The data:
━━━━━━━━━━

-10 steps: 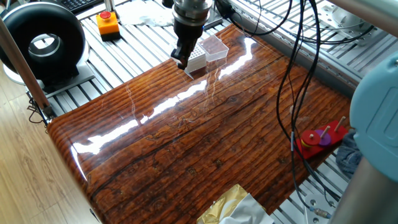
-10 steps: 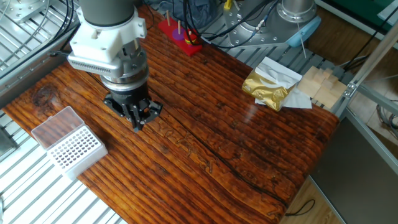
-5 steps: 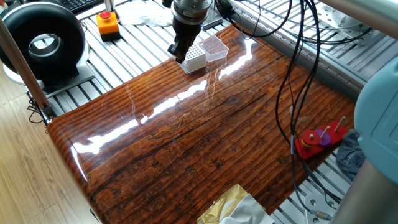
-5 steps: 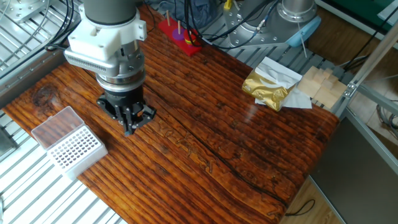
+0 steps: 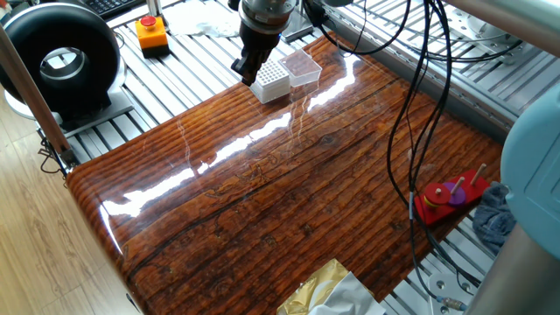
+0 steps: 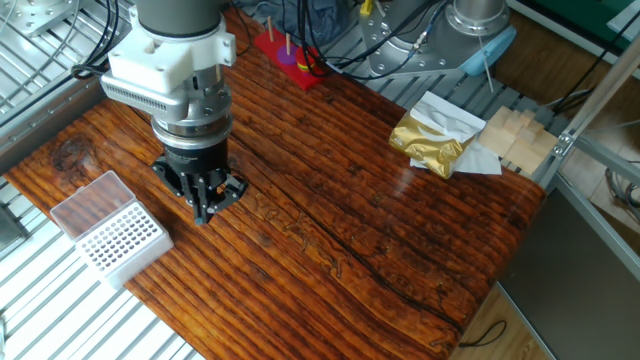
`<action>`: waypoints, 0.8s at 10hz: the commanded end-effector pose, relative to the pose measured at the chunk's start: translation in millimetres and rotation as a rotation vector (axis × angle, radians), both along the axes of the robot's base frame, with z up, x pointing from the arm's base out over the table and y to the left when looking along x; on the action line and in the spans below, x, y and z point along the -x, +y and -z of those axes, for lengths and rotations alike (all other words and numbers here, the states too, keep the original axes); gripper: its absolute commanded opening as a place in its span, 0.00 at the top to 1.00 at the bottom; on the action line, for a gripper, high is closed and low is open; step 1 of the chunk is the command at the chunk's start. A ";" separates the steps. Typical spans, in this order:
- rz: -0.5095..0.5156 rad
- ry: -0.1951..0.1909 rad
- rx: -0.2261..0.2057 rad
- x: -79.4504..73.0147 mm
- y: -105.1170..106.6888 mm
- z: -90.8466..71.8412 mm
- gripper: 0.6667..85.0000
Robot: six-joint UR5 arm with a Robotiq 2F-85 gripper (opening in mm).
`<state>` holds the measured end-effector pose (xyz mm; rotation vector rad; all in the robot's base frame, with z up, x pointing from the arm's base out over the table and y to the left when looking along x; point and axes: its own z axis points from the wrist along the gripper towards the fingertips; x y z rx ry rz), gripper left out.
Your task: Insert a medium pipette tip into the holder for medium pipette tips
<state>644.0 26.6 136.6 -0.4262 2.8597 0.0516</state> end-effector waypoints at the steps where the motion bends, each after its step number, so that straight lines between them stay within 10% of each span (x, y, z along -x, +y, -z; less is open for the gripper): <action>1: -0.004 0.010 0.006 2.4 -2.5 -0.6 1.00; 8: -0.055 0.064 0.031 -11.6 -13.5 -10.8 1.00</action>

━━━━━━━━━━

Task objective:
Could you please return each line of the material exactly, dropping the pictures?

Written solution:
-10 steps: 
-10 steps: 
-5 steps: 
-5 steps: 
+0 steps: 
+0 steps: 
`<action>`: waypoints, 0.8s at 10hz: the commanded end-effector pose, relative to the pose measured at the chunk's start: translation in millimetres and rotation as a rotation vector (axis × angle, radians), both along the axes of the robot's base frame, with z up, x pointing from the arm's base out over the table and y to the left when looking along x; on the action line and in the spans below, x, y and z point along the -x, +y and -z of those axes, for lengths and rotations alike (all other words and numbers here, the states too, keep the original axes); gripper: its absolute commanded opening as a place in its span, 0.00 at the top to 1.00 at the bottom; on the action line, for a gripper, high is closed and low is open; step 1 of the chunk is the command at the chunk's start. A ";" separates the steps. Typical spans, in this order:
- rz: -0.5095..0.5156 rad
- ry: -0.1951..0.1909 rad
- rx: -0.2261..0.2057 rad
- x: -79.4504..73.0147 mm
- y: -105.1170..106.6888 mm
- z: -90.8466..71.8412 mm
- gripper: 0.6667..85.0000
Robot: six-joint UR5 arm with a Robotiq 2F-85 gripper (opening in mm).
`<state>` holds the measured end-effector pose (xyz mm; rotation vector rad; all in the robot's base frame, with z up, x pointing from the arm's base out over the table and y to the left when looking along x; point and axes: its own z axis points from the wrist along the gripper towards the fingertips; x y z rx ry rz), gripper left out.
Your task: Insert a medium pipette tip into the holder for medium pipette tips
<state>644.0 26.6 136.6 -0.4262 2.8597 0.0516</state> end-effector waypoints at the steps where the motion bends, each after its step number, so that straight lines between them stay within 10% of each span (x, y, z along -x, +y, -z; less is open for the gripper): <action>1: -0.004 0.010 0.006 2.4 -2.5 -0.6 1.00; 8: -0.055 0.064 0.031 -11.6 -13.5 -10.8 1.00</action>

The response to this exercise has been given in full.